In [3]:
df = spark.sql("SELECT * FROM tataLakehouse.order_retail_final LIMIT 1000")
display(df)

StatementMeta(, e4b97685-6a1f-4b8f-a3d2-090bbe9db389, 5, Finished, Available, Finished)

SynapseWidget(Synapse.DataFrame, 4941b9ef-5287-4e0a-a0e5-2209201cbfb5)

#### Checking columns 

In [4]:
df.columns

StatementMeta(, e4b97685-6a1f-4b8f-a3d2-090bbe9db389, 6, Finished, Available, Finished)

['InvoiceNo',
 'StockCode',
 'Description',
 'Quantity',
 'InvoiceDate',
 'UnitPrice',
 'CustomerID',
 'Country']

#### Importing necessary libaries 

In [6]:
from pyspark.sql import SparkSession
from pyspark.sql.functions import col, year, month, sum


StatementMeta(, e4b97685-6a1f-4b8f-a3d2-090bbe9db389, 8, Finished, Available, Finished)

## **Question 1**

- The CEO of the retail store is interested to view the time series of the revenue data for the year 2011 only. 
- He would like to view granular data by looking into revenue for each month. 
- The CEO is interested in viewing the seasonal trends and wants to dig deeper into why these trends occur. 
- This analysis will be helpful for the CEO to forecast for the next year.



In [13]:
def get_monthly_revenue(df):
    # Compute revenue
    df = df.withColumn("Revenue", col("Quantity") * col("UnitPrice"))

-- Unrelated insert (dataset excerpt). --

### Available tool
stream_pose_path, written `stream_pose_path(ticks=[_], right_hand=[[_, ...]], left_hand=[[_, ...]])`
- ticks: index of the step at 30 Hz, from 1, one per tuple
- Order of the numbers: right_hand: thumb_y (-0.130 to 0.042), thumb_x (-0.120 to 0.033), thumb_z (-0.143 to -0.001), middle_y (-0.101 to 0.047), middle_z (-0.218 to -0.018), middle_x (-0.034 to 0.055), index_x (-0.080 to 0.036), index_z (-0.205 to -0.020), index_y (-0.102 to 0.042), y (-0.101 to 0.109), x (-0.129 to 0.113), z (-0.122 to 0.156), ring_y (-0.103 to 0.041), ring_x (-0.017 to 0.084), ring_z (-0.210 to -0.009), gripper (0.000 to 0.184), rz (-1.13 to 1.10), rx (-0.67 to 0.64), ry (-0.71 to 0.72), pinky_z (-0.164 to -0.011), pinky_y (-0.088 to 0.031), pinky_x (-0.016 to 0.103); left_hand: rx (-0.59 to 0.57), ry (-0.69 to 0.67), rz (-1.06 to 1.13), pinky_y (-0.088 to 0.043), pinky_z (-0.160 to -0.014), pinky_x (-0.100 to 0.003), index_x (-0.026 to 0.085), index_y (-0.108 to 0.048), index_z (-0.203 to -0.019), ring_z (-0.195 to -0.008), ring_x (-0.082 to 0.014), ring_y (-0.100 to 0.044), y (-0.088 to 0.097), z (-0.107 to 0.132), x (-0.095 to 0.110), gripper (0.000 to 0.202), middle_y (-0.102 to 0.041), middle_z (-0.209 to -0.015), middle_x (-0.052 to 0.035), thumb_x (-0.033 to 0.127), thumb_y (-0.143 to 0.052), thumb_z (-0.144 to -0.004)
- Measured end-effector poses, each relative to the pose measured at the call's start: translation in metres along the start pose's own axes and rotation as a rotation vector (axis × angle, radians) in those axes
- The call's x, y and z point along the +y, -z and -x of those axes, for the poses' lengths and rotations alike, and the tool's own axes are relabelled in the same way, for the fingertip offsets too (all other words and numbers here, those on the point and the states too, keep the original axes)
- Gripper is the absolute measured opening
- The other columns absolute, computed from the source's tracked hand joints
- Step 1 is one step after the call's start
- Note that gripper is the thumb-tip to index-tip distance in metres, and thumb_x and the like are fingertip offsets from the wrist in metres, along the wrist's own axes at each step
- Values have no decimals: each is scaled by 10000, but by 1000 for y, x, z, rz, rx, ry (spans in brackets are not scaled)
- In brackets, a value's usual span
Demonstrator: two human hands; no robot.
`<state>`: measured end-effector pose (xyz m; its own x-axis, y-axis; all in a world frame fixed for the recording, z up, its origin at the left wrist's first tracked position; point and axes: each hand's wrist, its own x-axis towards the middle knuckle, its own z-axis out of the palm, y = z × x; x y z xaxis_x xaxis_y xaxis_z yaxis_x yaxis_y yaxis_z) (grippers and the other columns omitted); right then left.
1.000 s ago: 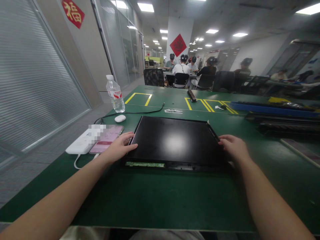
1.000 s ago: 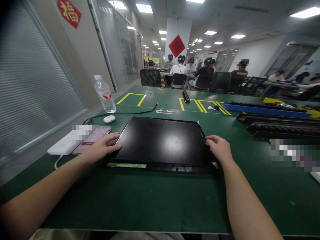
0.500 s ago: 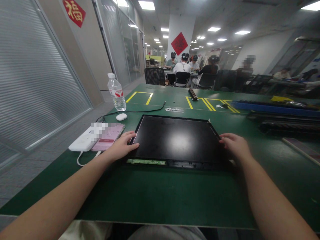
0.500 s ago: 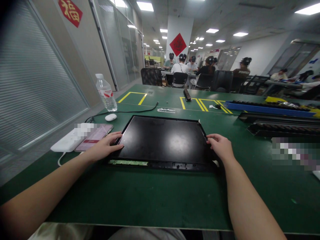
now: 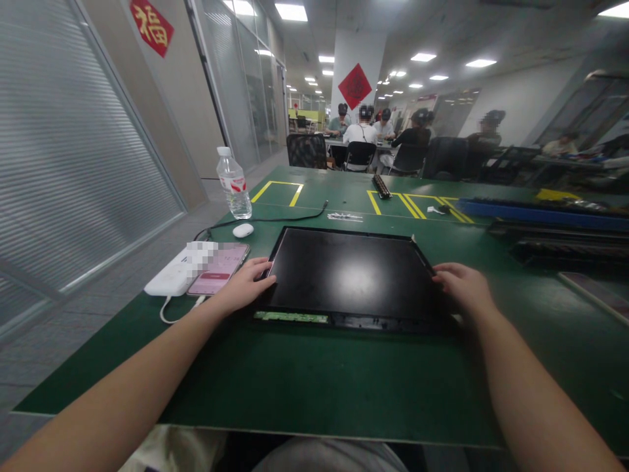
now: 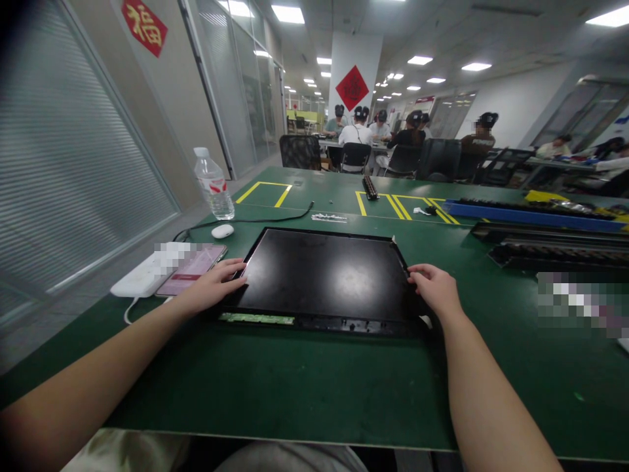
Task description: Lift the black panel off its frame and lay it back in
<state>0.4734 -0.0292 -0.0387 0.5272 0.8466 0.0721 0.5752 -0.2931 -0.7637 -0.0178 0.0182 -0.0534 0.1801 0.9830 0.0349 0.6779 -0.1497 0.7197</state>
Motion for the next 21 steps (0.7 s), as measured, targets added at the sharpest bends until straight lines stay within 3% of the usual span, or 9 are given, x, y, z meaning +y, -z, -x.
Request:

    # Filter for the year 2011
    df_2011 = df.filter(year(col("InvoiceDate")) == 2011)

    # Aggregate revenue by month
    monthly_revenue = (df_2011.groupBy(month(col("InvoiceDate")).alias("Month"))
                       .agg(sum("Revenue").alias("TotalRevenue"))
                       .orderBy("Month"))

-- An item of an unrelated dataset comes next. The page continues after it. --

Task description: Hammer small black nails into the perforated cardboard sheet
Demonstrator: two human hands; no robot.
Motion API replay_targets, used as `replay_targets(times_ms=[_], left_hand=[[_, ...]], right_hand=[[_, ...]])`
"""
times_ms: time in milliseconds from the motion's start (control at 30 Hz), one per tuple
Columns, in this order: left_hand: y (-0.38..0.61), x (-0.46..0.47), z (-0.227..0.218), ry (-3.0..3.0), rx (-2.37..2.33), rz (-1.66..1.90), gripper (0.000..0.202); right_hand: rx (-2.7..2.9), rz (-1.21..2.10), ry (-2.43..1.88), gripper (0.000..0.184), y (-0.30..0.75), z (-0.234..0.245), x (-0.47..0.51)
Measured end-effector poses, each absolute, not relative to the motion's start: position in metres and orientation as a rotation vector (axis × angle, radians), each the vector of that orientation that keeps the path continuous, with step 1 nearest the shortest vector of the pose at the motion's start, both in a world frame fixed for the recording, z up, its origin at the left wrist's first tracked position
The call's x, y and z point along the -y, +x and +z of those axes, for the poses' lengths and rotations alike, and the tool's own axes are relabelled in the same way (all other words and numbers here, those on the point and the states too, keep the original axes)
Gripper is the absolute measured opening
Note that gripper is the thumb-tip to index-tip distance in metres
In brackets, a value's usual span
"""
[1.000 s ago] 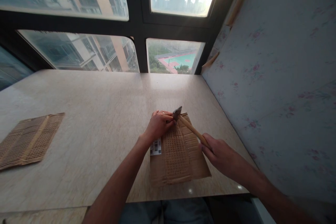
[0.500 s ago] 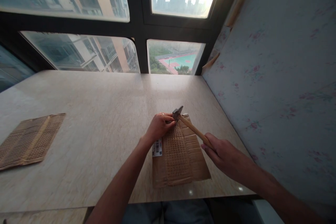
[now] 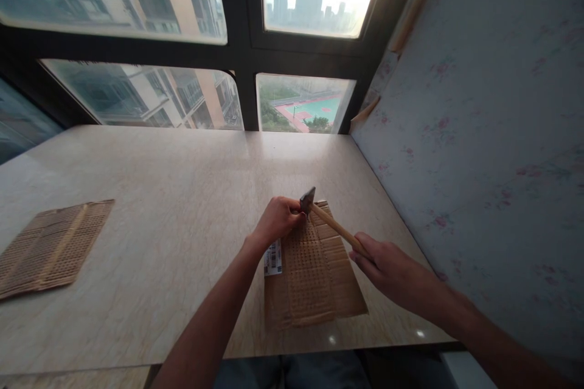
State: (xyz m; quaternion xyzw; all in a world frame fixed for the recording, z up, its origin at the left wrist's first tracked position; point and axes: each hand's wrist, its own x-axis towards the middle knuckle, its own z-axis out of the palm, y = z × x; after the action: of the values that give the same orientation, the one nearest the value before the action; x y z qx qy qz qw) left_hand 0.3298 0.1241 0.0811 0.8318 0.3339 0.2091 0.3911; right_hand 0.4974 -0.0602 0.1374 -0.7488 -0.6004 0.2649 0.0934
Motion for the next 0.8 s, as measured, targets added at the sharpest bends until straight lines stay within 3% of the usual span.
replay_targets(times_ms=[800], left_hand=[[0.331,-0.1286,0.0771,1.995,-0.884,0.481,0.019]], right_hand=[[1.764,0.808,-2.207,0.019,0.5023,0.1372,0.0542]])
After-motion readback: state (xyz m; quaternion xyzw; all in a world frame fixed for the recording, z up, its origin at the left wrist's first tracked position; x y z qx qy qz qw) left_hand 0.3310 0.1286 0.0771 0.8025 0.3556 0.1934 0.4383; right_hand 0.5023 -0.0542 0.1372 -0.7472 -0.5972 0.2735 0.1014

    return monthly_revenue

# Assuming df is already loaded in Fabric notebook
monthly_revenue_df = get_monthly_revenue(df)


StatementMeta(, e4b97685-6a1f-4b8f-a3d2-090bbe9db389, 15, Finished, Available, Finished)

In [14]:
display(monthly_revenue_df)

StatementMeta(, e4b97685-6a1f-4b8f-a3d2-090bbe9db389, 19, Finished, Available, Finished)

SynapseWidget(Synapse.DataFrame, 8dd9b315-fe9f-407a-9576-50f3985d0f4a)

## **Question 2**

- The CMO is interested in viewing the top 10 countries which are generating the highest revenue.
- Additionally, the CMO is also interested in viewing the quantity sold along with the revenue generated.
- The CMO does not want to have the United Kingdom in this visual.


In [19]:
def get_top_countries(df):
    # Compute revenue
    df = df.withColumn("Revenue", col("Quantity") * col("UnitPrice"))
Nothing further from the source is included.